The construction, generation, and characterization of oAd/RLX have been reported previously.13 To generate oAd/IL12/GM-RLX, we first constructed a pSP72-E3 Ad E3 shuttle vector expressing GM-CSF and RLX (pSP72-E3/GM-RLX). The pSP72-E3/GM-RLX vector was constructed by subcloning the GM-CSF–Internal ribosome entry site (IRES) PCR product into the previously generated pSP72-E3/RLX vector.13 The newly constructed pSP72-E3/GM-RLX shuttle vector was linearized with XmnI digestion, and pAd-ΔB7/IL-12, an Ad-based E1B/E3-deleted total vector with a substitution in the retinoblastoma binding sites of E1A, which expresses IL-12 in the E1 region of Ad-ΔB7,14 was linearized with SpeI digestion. The linearized pSP72-E3/GM-RLX E3 shuttle vector was then cotransformed into Escherichia coli BJ5183, along with the SpeI-digested pAd-ΔB7/IL-12 for homologous recombination, resulting in the pAd-ΔB7/IL-12/GM-CSF–IRES-RLX Ad vector.
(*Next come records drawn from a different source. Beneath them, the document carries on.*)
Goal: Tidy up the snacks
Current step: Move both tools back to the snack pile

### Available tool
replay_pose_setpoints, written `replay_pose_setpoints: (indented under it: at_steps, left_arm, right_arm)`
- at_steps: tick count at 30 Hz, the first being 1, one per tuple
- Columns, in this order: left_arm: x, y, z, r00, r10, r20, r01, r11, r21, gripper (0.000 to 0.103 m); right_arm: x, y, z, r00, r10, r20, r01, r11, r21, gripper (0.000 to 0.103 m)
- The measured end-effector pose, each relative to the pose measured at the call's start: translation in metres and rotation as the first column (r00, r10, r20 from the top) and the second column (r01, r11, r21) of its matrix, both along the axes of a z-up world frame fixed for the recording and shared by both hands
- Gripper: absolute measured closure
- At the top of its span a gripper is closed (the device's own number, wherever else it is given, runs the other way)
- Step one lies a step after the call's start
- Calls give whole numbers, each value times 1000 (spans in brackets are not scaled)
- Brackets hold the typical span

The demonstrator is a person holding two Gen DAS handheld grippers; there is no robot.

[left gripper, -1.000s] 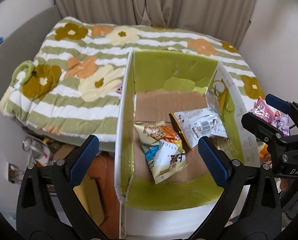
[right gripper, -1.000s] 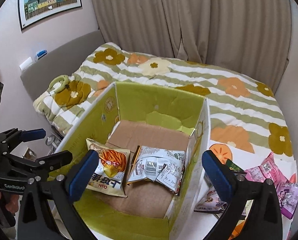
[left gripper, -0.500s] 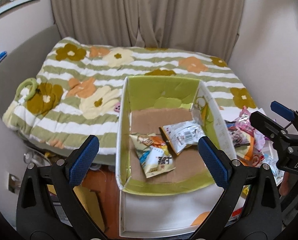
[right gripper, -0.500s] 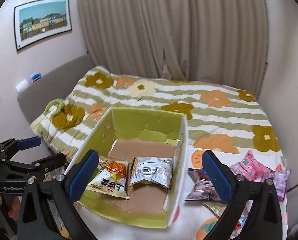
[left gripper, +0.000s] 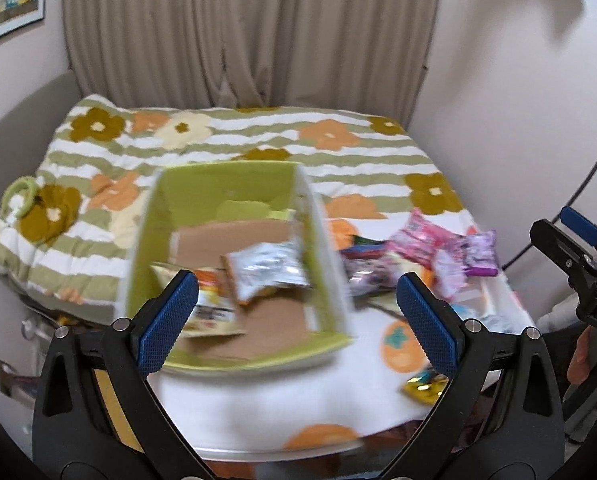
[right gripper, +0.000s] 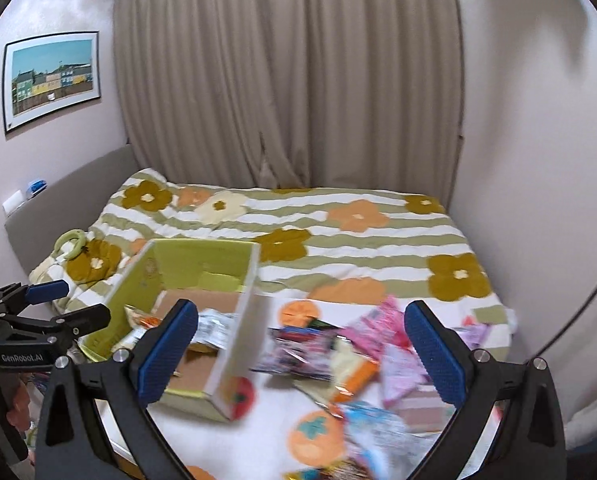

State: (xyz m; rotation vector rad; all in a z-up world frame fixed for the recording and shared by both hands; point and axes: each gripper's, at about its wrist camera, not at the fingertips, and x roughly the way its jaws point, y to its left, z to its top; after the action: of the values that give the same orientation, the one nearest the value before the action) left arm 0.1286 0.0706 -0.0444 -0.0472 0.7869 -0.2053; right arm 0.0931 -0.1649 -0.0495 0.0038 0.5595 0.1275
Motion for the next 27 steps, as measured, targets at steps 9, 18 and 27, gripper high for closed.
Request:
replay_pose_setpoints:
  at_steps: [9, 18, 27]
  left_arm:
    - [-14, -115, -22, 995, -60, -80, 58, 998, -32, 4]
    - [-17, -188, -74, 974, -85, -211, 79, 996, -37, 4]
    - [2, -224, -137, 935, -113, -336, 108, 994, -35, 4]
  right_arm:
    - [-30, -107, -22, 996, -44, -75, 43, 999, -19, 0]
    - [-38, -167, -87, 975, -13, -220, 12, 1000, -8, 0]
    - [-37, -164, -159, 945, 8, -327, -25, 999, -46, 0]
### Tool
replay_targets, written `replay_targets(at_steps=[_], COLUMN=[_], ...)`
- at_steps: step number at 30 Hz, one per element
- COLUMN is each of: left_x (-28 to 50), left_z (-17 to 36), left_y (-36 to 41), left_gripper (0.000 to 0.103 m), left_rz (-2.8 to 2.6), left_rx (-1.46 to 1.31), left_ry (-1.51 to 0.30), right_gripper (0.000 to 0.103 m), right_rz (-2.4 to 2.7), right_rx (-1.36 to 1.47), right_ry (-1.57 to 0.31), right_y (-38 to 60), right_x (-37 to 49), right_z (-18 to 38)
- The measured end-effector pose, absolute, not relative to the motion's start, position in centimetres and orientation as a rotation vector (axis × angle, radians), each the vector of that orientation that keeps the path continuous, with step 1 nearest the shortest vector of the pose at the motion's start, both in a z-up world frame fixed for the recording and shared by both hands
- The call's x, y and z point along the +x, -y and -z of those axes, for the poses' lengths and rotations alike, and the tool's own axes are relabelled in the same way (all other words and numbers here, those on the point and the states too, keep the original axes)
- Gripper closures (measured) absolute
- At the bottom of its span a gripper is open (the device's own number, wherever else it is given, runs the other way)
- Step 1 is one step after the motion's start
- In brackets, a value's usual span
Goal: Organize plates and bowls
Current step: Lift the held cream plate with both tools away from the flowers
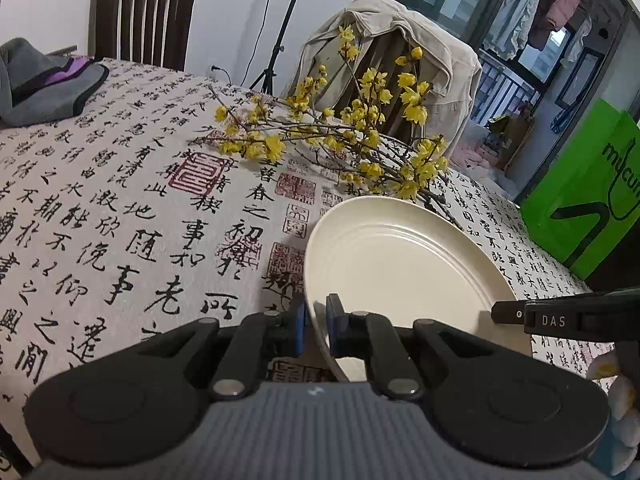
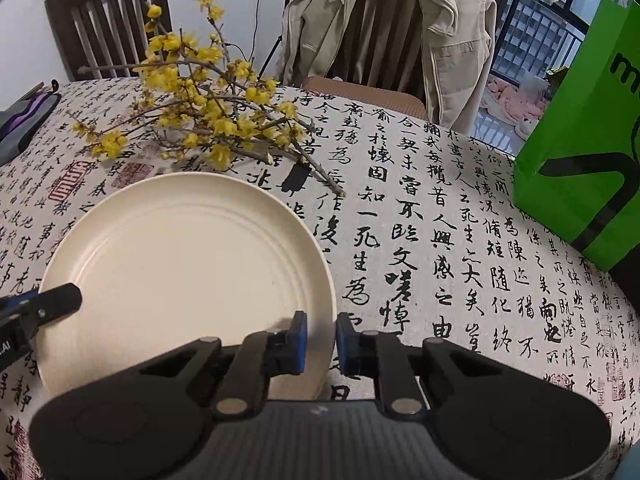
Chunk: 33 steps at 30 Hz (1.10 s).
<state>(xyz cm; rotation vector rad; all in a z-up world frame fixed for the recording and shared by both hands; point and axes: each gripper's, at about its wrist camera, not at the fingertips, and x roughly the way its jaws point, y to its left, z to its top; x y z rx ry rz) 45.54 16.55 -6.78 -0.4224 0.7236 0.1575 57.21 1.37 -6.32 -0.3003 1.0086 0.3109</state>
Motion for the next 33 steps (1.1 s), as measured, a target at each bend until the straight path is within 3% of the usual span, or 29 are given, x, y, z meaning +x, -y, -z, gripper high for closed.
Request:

To produce the corresponding Ad, purified plasmids were digested with PacI and transfected into 293A cells, a human embryonic kidney cell line expressing the Ad E1 region, to generate oAd-ΔB7/IL-12/GM-CSF–IRES-RLX (oAd/IL12/GM-RLX). All Ads were propagated in 293A cells and purified by CsCl gradient centrifugation. The number of viral particles (VPs) was determined by measuring the optical density at 260 nm, for which an absorbance value of 1 is equivalent to 1.1×1012 VP/mL.

Preparation of Alexa Fluor 488-conjugated Ab

A solution (10 mM) of Alexa Fluor 488 (Invitrogen, Grand Island, New York, USA) was dissolved in dimethyl sulfoxide with 1% acetic acid. The solution was mixed with 5 mg of Trastuzumab (TZB; Roche, Basel, Switzerland) or αPD-1 (clone RMP1-14; Bio X Cell, West Lebanon, New Hampshire, USA) in 250 µL of 1 M sodium bicarbonate solution, pH 8.5 and allowed to stand for 1 hour at room temperature. The Alexa Fluor 488-conjugated Ab was purified with a size exclusion PD-10 column (GE Healthcare Bio-Sciences AB, Uppsala, Sweden). The number of Alexa Fluor 488 molecules conjugated per Ab was estimated by determining the Alexa Fluor 488 peak intensity distribution between the Ab-Alexa Fluor 488 conjugate and the free Alexa Fluor 488 eluted from the size-exclusion HPLC column (Waters Corporation, Milford, Massachusetts, USA).

Assessment of trastuzumab distribution in tumor tissue

Nude mice were subcutaneously inoculated with 5×106 NCI-N87 cells. When the average tumor volume reached 200 mm3, tumor-bearing mice were intravenously administered with phosphate-buffered saline (PBS), Alexa 488-conjugated TZB (488-TZB; 150 µg), or oAd/RLX (2.5×1010 VP) plus 488-TZB (150 µg). The first day of treatment was designated as day 0. oAd/RLX was administered three times in total, whereas a single dose of 488-TZB was administered. On the fifth day after the last administration, 1 mg of rhodamine–lectin (rhodamine ricinus communis agglutinin I) was intravenously injected for visualization of blood vessels. Tumors were harvested with intact skin and flash-frozen using liquid nitrogen for subsequent sectioning and staining. Tumor sections were fixed with 4% paraformaldehyde for 10 min and mounted with Prolong Gold antifade reagent with 4,6-diamidino-2-phenyindole (DAPI) (Invitrogen, Carlsbad, California, USA).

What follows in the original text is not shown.